“È il punto su una vicenda che racconta di violenza e sangue, sofferenze ed eroismi”, lo dice il sindaco de L’Aquila Pierluigi Biondi, attraverso un post pubblicato su Facebook, a commento della morte di Matteo Messina Denaro, avvenuta nella notte di lunedì 25 settembre. L’ex superlatitante si trovava ricoverato nell’ospedale della località abruzzese dallo scorso 8 agosto.
“L’epilogo di una esistenza vissuta senza rimorsi né pentimenti, un capitolo doloroso della storia recente della nostra Nazione che non possiamo cancellare ma di cui oggi possiamo narrare la fine grazie al lavoro delle donne e degli uomini che hanno dedicato la loro vita alla lotta contro la criminalità mafiosa”, aggiunge.
“Il 1992 per me, e tanti come me, ha segnato un nuovo inizio dell’impegno politico: non avremmo ceduto al ricatto, ci saremmo battuti per un’Italia forte, orgogliosa, libera e coraggiosa”, sottolinea ancora il sindaco.
“Oggi continuiamo su quella strada e consapevoli dell’importanza di trasmettere principi sani, anche grazie a iniziative, come il premio intitolato a Paolo Borsellino, utili a far sì che i nostri giovani abbiano memoria di chi ha reso l’Italia un luogo migliore. Di cosa è male e di cosa è bene. Ringrazio il personale del carcere Le Costarelle, le nostre forze dell’ordine, il nostro personale sanitario, per non aver mai fatto mancare professione e umanità”, conclude Biondi.

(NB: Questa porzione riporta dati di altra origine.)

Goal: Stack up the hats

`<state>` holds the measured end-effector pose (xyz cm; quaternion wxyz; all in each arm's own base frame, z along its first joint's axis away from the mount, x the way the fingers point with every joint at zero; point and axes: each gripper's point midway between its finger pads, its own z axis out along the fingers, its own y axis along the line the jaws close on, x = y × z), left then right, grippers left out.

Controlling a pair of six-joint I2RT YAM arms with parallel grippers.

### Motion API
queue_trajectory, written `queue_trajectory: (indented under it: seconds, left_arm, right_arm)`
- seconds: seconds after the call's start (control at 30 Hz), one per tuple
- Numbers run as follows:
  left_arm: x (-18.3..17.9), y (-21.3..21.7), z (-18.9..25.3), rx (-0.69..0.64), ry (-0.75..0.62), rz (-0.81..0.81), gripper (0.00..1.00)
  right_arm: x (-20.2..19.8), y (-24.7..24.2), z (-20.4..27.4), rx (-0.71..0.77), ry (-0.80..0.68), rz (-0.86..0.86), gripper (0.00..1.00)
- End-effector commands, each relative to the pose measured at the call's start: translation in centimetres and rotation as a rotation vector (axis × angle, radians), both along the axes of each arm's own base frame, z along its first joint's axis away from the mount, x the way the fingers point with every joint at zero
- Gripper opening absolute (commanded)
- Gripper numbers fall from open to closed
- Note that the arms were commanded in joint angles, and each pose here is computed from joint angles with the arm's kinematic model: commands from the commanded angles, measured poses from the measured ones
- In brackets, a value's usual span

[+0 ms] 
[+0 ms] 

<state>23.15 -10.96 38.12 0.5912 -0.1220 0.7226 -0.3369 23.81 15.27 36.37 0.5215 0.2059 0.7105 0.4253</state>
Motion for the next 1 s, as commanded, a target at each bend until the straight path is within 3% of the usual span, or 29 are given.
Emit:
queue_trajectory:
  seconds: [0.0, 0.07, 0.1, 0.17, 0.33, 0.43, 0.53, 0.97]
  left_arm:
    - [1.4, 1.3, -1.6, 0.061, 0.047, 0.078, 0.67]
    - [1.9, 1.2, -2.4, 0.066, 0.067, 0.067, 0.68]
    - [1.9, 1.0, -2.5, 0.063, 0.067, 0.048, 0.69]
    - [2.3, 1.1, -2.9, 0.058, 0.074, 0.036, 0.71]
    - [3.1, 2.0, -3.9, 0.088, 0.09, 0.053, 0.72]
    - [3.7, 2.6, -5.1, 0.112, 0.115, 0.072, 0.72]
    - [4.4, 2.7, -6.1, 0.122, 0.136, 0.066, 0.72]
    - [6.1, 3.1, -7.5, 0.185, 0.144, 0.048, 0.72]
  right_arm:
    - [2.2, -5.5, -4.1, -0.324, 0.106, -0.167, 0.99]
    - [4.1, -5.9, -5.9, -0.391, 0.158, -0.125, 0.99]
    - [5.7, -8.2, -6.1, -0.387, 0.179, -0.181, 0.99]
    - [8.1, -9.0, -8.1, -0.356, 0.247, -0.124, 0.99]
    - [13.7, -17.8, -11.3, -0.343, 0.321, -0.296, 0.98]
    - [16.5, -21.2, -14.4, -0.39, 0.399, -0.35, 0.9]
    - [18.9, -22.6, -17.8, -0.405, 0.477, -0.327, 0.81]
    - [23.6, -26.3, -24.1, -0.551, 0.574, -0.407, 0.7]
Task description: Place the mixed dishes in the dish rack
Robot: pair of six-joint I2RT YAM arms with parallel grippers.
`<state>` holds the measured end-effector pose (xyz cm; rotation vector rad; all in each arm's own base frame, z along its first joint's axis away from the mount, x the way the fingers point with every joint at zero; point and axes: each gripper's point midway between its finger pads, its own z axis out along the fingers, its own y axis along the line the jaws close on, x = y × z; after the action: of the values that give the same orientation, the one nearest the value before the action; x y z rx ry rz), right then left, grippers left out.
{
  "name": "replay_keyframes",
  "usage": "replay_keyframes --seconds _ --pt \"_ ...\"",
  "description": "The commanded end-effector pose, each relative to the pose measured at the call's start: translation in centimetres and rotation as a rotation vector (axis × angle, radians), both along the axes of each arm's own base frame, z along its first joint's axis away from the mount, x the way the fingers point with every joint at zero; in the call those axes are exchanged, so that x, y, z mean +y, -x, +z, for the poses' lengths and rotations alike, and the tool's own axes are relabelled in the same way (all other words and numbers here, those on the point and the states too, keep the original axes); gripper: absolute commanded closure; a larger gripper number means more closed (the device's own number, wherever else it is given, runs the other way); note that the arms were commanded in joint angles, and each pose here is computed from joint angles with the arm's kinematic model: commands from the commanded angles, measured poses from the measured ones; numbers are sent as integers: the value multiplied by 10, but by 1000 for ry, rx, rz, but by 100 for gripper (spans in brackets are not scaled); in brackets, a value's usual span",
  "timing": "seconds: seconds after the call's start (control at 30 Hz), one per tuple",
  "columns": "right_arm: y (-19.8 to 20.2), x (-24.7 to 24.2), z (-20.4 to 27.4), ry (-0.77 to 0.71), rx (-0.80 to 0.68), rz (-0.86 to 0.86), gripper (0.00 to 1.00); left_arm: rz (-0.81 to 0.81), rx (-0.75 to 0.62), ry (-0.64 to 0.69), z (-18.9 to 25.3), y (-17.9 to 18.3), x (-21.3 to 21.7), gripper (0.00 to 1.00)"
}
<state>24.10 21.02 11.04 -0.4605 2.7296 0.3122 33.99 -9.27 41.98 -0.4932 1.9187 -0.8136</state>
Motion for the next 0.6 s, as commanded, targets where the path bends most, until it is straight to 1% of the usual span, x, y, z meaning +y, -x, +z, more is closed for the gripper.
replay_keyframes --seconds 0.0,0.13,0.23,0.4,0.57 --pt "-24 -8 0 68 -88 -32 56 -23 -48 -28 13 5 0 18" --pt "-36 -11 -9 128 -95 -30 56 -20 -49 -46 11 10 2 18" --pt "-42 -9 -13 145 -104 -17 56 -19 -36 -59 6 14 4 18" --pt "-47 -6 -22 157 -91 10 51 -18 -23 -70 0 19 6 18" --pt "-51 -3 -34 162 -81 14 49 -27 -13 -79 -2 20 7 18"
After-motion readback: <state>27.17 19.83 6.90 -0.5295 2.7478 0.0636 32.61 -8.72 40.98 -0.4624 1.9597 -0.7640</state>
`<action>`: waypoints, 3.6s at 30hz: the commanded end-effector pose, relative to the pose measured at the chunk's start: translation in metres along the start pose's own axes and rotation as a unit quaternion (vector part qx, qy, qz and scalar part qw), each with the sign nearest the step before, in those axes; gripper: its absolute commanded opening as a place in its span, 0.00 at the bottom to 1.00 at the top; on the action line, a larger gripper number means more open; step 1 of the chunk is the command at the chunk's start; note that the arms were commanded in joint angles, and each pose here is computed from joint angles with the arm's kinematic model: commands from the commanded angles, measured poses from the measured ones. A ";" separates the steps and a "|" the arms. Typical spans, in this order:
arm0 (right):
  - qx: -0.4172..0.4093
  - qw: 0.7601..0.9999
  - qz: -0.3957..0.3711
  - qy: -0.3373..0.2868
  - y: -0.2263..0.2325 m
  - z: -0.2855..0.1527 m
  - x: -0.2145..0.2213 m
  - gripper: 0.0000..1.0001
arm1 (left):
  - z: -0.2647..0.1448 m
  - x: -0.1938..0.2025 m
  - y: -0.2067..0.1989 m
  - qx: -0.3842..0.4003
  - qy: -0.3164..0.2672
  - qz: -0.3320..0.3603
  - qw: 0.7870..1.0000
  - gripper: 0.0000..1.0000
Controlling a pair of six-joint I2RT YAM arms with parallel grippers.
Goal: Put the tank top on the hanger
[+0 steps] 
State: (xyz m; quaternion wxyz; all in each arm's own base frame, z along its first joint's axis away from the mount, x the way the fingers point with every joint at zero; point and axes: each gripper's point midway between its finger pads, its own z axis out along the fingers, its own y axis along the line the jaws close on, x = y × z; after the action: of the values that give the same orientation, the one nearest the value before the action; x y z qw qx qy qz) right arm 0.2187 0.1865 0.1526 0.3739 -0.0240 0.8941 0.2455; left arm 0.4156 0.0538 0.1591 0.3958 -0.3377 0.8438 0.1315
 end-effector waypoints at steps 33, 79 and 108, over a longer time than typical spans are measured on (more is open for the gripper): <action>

“Per Castelvetrano la morte di Messina Denaro rappresenta la chiusura di un capitolo e l’apertura di un nuovo capitolo”, lo dice all’Adnkronos Enzo Alfano, il sindaco di Castelvetrano (Trapani), la città che ha dato i natali al boss morto nella notte.
“Serve sempre rispetto davanti alla morte – dice il primo cittadino – perché contrariamente ai mafiosi, noi la vita la rispettiamo fino alla morte, ma non possiamo dimenticare chi è stato Messina Denaro, un assassino, uno stragista che ha fatto male alla sua terra. Che con la sua presenza-assenza ha tenuto lontano da queste terre tanti imprenditori che probabilmente avrebbero creato posti di lavoro”.
“Quell’uomo ha condizionato questa città – dice – il ricordo che si ha è quello di un giovane prepotente che si godeva la vita con macchine grosse, e guai a sbarrargli la strada, altrimenti perdevi la vita”.
“La liberazione di Castelvetrano è avvenuta con l’arresto – prosegue – oggi con la morte si chiude un libro per aprirne un altro. Fatto di tanti radici che questa città ha, radici nobili, cultura, storia, arte, bisogna tornare a parlare di Castelvetrano con attività culturali che la identificano, il nostro centro storico, ad esempio, o il parco archeologico. Castelvetrano non è riuscita a essere conosciuta proprio a causa di questa cappa”.
“Ancora devo metabolizzare la notizia. Con sé si porta dietro tanti segreti. Ero certo che non avrebbe collaborato”, lo dice all’Adnkronos Nicola Di Matteo, fratello di Giuseppe, il bambino strangolato e poi sciolto nell’acido, su ordine, tra gli altri, di Giovanni Brusca, allora latitante e boss di San Giuseppe Jato, e Matteo Messina Denaro, nel giorno della morte dell’ex primula rossa.
“Da credente non avrei potuto augurargli la morte. Non si può augurarla a nessuno se si ha un po’ di umanità, ma se fosse rimasto in vita sofferente avrebbe forse capito il dolore enorme che ci ha inflitto”.
“Sono tutti imperdonabili. Tutti. Lo sono per mia madre soprattutto, ma anche per me. Non sono belle giornate, ancora una volta alla mente vengono quei giorni terribili. È una ferita che si riapre sempre, un segno che rimane a vita. Era un bambino, solo un bambino…“, conclude.
“Matteo Messina Denaro (1962-2023), assassino. Il boss è morto, l’Italia continua a essere un Paese a vocazione mafiosa”, è il commento pubblicato su X e su Facebook dal giornalista e scrittore Roberto Saviano.
“È morto anche Matteo Messina Denaro, per lui ovviamente non scatterà la beatificazione di Stato con tanto di propaganda”, scrive su Facebook Luigi De Magistris, ex magistrato ed ex sindaco di Napoli.
“Diranno che grazie allo Stato e alla sua cattura, avvenuta a pochi mesi dalla morte dopo beata latitanza di circa 30 anni sotto il naso dello Stato, lo stesso Stato ha sconfitto la mafia, in realtà convivono senza farsi più la guerra e facendo invece la guerra istituzionale a chi, anche dentro lo Stato, combatte la penetrazione della mafia nello Stato”, conclude.